In Spanien war es sicher schwieriger, an die betroffenen Menschen heranzukommen?

Ja, in der Region Almería, in Südspanien, war das komplizierter. Dort, wo die großen Treibhäuser sind, arbeiteten damals etwa 40.000 Menschen, ohne gültige Papiere. Wir knüpften Kontakte zum Roten Kreuz, zu NGOs. Nach und nach gelang es uns, auch einzelne Arbeiter zu überzeugen, dass uns nicht der Staat geschickt hatte, um sie nach Hause zurückzubringen. Dadurch, dass Marko ihre Sprache und ihren Slang beherrscht, erwarben wir ihr Vertrauen. Sie zeigten uns ihre „Dörfer“, die sie aus Müll und Überresten früherer Treibhäuser gebaut hatten.

Warum ausgerechnet Almería?

In Marokko war Almería sehr bekannt, jeder wusste, dass man ohne Papiere dort arbeiten konnte. In Wirklichkeit war es ein besonders trostloser Ort, Endstation für viele. Barcelona und seine Textilfabriken hingegen wurden als Paradies angesehen. Die Arbeitslosigkeit unter Spaniern war noch nicht so hoch wie heute. Ich habe gehört, dass heute durch die Finanzkrise auch Spanier in den Treibhäusern arbeiten. Damals arbeitete kein einziger Spanier dort, außer den Chefs waren es ausschließlich Nordafrikaner und ein paar Rumänen. Es war ein Schock für uns zu sehen, wie die lokale Polizei, Grenzpatrouillen, Menschenhändler, Arbeitgeber in enger Zusammenarbeit von der Billiglohnindustrie profitierten. Die Arbeiter blieben rechtlos.

Sind Sie später noch einmal an diesen Ort zurückgekehrt?
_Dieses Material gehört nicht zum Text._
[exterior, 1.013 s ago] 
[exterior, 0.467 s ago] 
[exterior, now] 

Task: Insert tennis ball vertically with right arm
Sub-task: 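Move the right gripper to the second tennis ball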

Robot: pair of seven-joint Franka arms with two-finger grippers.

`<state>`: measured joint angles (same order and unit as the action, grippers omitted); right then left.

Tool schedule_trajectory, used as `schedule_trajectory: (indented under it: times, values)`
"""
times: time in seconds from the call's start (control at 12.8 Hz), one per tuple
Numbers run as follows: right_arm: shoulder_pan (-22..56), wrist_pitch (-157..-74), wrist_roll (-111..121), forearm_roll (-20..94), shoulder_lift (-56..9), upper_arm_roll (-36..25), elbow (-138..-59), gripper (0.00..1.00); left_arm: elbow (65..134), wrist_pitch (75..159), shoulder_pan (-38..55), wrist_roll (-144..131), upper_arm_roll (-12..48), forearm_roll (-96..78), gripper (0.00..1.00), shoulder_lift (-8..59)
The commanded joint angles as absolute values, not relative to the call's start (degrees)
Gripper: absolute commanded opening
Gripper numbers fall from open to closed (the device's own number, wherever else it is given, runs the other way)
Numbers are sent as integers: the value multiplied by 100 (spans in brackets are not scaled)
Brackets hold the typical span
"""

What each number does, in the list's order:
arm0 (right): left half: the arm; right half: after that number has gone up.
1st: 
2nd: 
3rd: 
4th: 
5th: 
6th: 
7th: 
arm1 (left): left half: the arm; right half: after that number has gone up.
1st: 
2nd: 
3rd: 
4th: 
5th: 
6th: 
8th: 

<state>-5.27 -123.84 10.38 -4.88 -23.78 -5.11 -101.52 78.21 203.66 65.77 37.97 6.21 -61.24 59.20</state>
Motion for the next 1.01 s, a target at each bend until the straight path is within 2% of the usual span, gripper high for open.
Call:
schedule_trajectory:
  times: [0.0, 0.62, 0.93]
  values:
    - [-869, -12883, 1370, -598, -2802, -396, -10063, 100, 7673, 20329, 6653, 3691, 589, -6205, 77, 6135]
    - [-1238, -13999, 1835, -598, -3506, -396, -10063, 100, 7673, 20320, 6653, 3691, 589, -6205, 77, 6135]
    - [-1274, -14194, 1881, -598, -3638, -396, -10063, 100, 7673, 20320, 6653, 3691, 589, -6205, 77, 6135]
2006 wollten wir einige Betroffene wiedertreffen. Doch durch das dort übliche Bewässerungssystem wird die Erde schnell salzig und unbrauchbar. Die alten Treibhäuser werden verlassen und an anderer Stelle neue aufgebaut. Und die Leute ziehen um. Es war unmöglich, unsere Bekannten wiederzufinden. Es ist eine humanitäre wie ökologische Katastrophe. Aber wir essen das Gemüse, das dort produziert wird.